The test results are shown in Table 4. The contact time between sewage in rainy weather and sodium hypochlorite was 3 minutes.

[0034]

[Table 4]

As is clear from the results shown in the table above,
When using sodium hypochlorite as a disinfectant,
The result was that the number of coliforms could not be reduced to 3000 CFU / mL or less in a short time. Moreover, it was predicted that a large amount of residual chlorine would be detected, which would adversely affect aquatic organisms in the public water area to which it was released. In contrast, when the halogenated glyoxime was used as a disinfectant according to the present invention, the disinfection time was short and an effective disinfecting effect of coliform bacteria was recognized even with a small amount. Furthermore, when a disinfectant containing a brominated compound added to a halogenated glyoxime is used in a more preferred embodiment of the present invention, an effective disinfecting effect of coliform bacteria can be obtained in a shorter time.

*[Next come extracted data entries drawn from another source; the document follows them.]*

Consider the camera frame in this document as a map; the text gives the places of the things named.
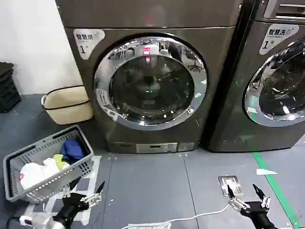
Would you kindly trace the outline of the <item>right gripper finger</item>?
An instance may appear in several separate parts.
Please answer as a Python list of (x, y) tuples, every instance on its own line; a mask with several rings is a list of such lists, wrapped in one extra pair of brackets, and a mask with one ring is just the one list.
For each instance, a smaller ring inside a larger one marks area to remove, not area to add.
[(230, 205), (237, 211), (241, 211), (243, 210), (250, 210), (251, 207), (249, 204), (246, 204), (245, 202), (243, 202), (242, 200), (238, 199), (235, 197), (234, 192), (232, 191), (232, 189), (230, 188), (229, 185), (227, 185), (227, 191), (228, 191), (228, 196), (229, 196), (229, 202)]
[(259, 197), (259, 199), (261, 200), (261, 207), (262, 208), (270, 208), (270, 202), (271, 202), (271, 198), (267, 197), (264, 192), (255, 184), (253, 184), (253, 188), (257, 194), (257, 196)]

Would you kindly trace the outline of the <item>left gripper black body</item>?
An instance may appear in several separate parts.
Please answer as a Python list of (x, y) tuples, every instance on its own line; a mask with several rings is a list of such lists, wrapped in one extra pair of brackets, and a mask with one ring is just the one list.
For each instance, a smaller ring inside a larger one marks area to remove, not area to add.
[(61, 223), (63, 226), (71, 226), (74, 218), (79, 212), (87, 210), (87, 203), (82, 201), (85, 195), (71, 193), (70, 197), (62, 198), (63, 207), (53, 220)]

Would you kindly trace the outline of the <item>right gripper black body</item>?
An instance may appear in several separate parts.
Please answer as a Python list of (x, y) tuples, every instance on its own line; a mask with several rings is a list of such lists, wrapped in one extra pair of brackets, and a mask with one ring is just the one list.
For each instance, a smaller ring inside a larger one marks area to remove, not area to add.
[(259, 201), (247, 201), (245, 202), (250, 207), (244, 209), (241, 208), (240, 213), (241, 215), (248, 217), (254, 227), (256, 229), (276, 229), (277, 227), (270, 221), (270, 219), (267, 216), (267, 213), (269, 211), (266, 207), (261, 207), (261, 202)]

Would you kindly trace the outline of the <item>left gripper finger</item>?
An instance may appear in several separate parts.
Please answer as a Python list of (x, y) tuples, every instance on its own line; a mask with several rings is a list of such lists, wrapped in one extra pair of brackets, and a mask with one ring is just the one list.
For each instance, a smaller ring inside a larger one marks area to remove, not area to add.
[(81, 177), (78, 177), (77, 179), (71, 181), (64, 189), (63, 189), (63, 198), (69, 198), (71, 196), (72, 190), (76, 187), (76, 185), (79, 183)]
[(99, 202), (102, 200), (102, 192), (103, 187), (105, 185), (105, 181), (103, 181), (96, 191), (93, 194), (90, 194), (89, 196), (85, 196), (81, 199), (81, 203), (87, 208), (90, 209), (96, 205), (99, 204)]

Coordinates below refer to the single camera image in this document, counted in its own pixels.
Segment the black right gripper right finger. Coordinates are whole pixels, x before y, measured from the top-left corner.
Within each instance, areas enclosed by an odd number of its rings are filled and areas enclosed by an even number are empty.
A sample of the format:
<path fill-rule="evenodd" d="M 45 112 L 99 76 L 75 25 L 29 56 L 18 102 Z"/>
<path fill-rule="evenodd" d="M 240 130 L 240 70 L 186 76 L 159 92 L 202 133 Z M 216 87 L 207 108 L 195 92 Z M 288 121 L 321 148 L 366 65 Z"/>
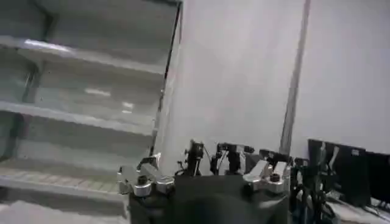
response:
<path fill-rule="evenodd" d="M 273 166 L 270 162 L 259 160 L 252 170 L 243 175 L 244 182 L 252 192 L 266 190 L 281 194 L 290 190 L 291 166 L 279 161 Z"/>

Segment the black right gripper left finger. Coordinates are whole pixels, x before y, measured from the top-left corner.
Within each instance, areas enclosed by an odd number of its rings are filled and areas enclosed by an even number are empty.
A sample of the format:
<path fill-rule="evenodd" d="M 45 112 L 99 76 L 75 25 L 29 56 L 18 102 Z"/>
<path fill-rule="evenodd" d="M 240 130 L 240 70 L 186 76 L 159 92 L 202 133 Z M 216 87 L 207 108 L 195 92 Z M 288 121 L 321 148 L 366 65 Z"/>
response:
<path fill-rule="evenodd" d="M 159 169 L 161 153 L 145 157 L 136 165 L 123 165 L 117 172 L 120 194 L 148 197 L 153 191 L 168 195 L 175 186 L 172 176 L 164 175 Z"/>

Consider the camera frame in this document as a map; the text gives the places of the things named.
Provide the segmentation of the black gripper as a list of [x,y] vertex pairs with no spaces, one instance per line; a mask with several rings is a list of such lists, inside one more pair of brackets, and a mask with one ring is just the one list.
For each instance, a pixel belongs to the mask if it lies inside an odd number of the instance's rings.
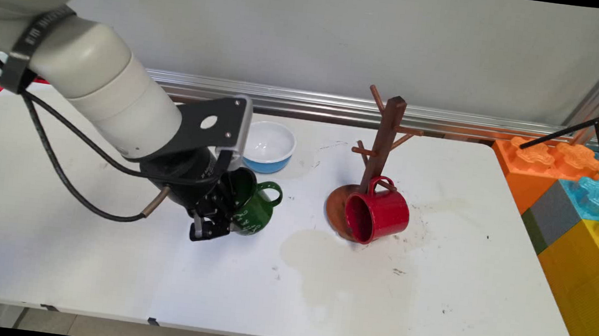
[[190,241],[206,241],[231,234],[233,214],[245,200],[247,172],[227,171],[232,158],[232,151],[216,157],[203,147],[145,160],[139,169],[157,187],[170,185],[168,197],[194,220]]

[Brief description of drawings]

FIG. 1 is an explanatory view of an embodiment of the device according to the present invention.

─────────────────────────────────────────────────── ─── Continuation of front page (51) Int.Cl. ⁷ Identification code FI theme code (reference) A01N 43/50 A01N 43/50 R 43/64 105 43/64 105 59/08 59/08 A C02F 1 / 50 510 C02F 1/50 510A 520 520P 531 531P 532 532C 532D 532H 550 550C 550D 550L ZAB ZAB

Claims (7)

[Claims] 1. A disinfectant for drainage, comprising a halogenated glyoxime. 2. The disinfectant for drainage according to claim 1, further comprising a bromine compound. 3. The brominated compound is 2,2-dibromo-3.
-Nitrilopropionamide, 1,2-bis (bromoacetoxy) ethane, 1,4-bis (bromoacetoxy)
Butene, 1-bromo-3-chloro-5,5-dimethylhydantoin, 1,3-dibromo-5,5-dimethylhydantoin, trichloroisocyanuric acid, dichloroisocyanuric acid, tribromoisocyanuric acid, dibromochloroisocyanuric acid, bromodichloro The disinfectant for drainage according to claim 2, comprising at least one or more of isocyanuric acid, dibromoisocyanuric acid, bromochloroisocyanuric acid, and hypobromite. 4. A device for disinfecting wastewater, comprising a device for supplying halogenated glyoxime to the wastewater. 5. The device according to claim 4, further comprising a device for supplying a bromine-based compound to the wastewater. 6. An apparatus for disinfecting wastewater, which is an apparatus for preparing a disinfectant solution by mixing a halogenated glyoxime and a bromine compound; and supplying the prepared disinfectant solution to the wastewater. A device for disinfecting waste water, which is provided with: 7. The device according to claim 4, further comprising a device for measuring turbidity and / or SS of waste water.